5.) Norton-Smith and your guest are only able to recover some “commonalities” in NDN philosophies by analog to philosophical traditions such as process philosophy and constructivism that have nothing to do with traditional ways of life or the colonial context of contemporary life as an NDN.
I am not the only one on this site to argue that this episode was stupid and bad. Seeing as it could be a source of substantial misinformation to your audience, I think you should take it down.
First, I appreciate you weighing in with more detail. Were you not so obviously rude, I’d invite you to come on the show for a follow-up discussion.
…And that’s where we’re at at this point. Removing the episode is out of the question, but I’d be more than happy to learn from whatever mistakes we’ve made here by having someone both academically knowledgeable and currently living in the tradition come on with us to discuss, e.g. Vine Deloris Jr.’s “The Metaphsyics of Modern Existence,” which I read in full after we recorded this and found that it reinforced a lot of the themes and generalizations, both positive and negative, that came up in this discussion (and by “this discussion” I mean both parts 1 and 2; we really didn’t get going on much substantial here until part 2). I ended up feeling that that book was too fluffy to make my fellow podcasters read it (I mean, it ends with a whole rant against the too-quick rejection of astrology!), and though I’m all for helping bring more scholarly study to this area, if people like you are just going to cry foul at whatever approach we take, then it seems not worthwhile to pursue further. I remain convinced that this discussion was not at all “stupid,” and that by bringing it to 50,000 people or so, we’ve potentially set some folks on to studying this area that might otherwise be ignored, which is really the whole point.
I am open to suggestion from you or anything else re. Particular guests we should try to approach for a follow-up episode or particular people to read, and I’m not at all dismissing the legitimate concerns people raised on Twitter and here re. Our presentation in the episode of the tradition as a thing of the past and find the challenge interesting and worth talking about in itself that Westerners falsify traditional practices by insisting that they fit into a Western academic project somehow.

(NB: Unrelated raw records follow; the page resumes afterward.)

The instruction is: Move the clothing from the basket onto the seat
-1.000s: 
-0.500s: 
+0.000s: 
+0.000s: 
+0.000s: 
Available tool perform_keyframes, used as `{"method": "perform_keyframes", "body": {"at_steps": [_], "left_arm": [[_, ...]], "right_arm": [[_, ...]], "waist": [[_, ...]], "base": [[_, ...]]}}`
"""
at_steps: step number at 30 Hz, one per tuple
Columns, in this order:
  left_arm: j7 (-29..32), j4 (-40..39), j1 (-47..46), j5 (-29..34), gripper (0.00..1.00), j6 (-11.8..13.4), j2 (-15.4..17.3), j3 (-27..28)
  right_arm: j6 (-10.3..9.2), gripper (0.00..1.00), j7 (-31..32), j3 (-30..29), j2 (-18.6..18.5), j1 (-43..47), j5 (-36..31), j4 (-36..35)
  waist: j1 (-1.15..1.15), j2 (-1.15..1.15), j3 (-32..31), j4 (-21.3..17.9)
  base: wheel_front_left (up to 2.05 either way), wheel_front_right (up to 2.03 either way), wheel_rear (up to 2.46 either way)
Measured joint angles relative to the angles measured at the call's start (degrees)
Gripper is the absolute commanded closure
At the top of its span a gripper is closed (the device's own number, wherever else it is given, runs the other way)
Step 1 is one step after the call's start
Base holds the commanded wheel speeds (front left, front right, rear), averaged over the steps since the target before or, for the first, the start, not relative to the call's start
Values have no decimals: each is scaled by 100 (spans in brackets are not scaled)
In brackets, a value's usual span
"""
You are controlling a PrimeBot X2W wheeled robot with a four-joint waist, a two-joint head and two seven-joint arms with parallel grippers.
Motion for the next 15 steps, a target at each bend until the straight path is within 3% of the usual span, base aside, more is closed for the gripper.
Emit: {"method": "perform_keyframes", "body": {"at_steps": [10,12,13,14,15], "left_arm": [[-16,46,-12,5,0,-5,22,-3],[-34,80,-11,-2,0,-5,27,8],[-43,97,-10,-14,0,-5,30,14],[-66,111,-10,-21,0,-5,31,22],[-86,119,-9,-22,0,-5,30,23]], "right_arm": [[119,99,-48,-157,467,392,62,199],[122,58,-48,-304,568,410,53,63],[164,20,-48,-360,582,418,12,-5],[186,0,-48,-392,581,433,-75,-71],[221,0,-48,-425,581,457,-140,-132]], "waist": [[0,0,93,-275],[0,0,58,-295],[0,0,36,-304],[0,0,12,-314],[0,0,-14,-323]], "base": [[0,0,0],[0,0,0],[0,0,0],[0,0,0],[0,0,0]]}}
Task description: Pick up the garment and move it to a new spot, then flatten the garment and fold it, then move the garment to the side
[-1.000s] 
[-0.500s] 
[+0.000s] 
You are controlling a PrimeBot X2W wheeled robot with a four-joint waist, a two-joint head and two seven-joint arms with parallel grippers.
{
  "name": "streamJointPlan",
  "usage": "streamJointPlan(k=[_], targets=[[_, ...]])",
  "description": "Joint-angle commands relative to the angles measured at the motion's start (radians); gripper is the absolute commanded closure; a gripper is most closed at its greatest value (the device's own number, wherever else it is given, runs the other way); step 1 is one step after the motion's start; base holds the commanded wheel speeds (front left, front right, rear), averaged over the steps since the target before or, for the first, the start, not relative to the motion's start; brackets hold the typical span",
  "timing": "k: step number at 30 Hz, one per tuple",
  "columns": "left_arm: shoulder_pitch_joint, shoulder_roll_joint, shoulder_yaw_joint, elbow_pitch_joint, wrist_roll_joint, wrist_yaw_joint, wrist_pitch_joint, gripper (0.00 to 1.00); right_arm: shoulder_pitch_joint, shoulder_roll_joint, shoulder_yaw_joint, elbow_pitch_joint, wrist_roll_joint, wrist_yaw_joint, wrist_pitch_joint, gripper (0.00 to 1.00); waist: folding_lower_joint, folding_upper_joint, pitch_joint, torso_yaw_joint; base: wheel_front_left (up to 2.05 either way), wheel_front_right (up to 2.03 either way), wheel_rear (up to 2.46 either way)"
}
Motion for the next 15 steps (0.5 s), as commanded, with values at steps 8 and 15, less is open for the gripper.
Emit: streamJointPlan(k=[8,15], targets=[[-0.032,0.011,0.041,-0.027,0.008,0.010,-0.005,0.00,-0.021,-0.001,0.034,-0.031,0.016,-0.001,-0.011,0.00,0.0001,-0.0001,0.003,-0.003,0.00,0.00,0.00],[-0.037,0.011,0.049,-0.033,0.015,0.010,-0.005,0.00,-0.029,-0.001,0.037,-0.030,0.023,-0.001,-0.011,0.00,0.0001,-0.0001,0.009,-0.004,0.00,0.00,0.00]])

So if you’re an actual fan of the show, or care about what we’ve been doing for coming up on 10 years, then contribute to the spread of philosophy by helping us out here, but if you’re just some dude who looks around the Internet for slights against NDNs, well, then it’s interesting to hear what you have to say, but it’s not going to affect what we do much.
Thanks for listening.
Overall I’m glad you folks took this kind of scholarship seriously. You admitted that you may treat subjects with irreverence, as you often do with established, credible philosophical traditions and authors. However, I find the hosts’ frequent dismissals of what they call “crazy” stories of animals (especially one of your remarks on the Coyote-penis in Part II–for the record the phallus, as in ancient Phonoecian and Mesopotamian culture was a necessary referent for fertility–to be patently disrespectful and offensive to this Indigenous listener. Please remember that there are people who have been told their whole lives, usually through religious and state sponsored boarding schools, that their ancestors were superstitious, simple-minded dirt worshippers and that they must be “enlightened” by Western culture. I fail to recognize the distinction between the attitudes of the hosts and the latent colonial assumptions about what kinds of ideas are worth taking seriously. Don’t worry, you still have a faithful listener; but keep in mind that I come to your site for thoughtful commentary on philosophy, and my hesitations to your readings were confirmed. Perhaps you are already aware of these biases. I had only hoped for more.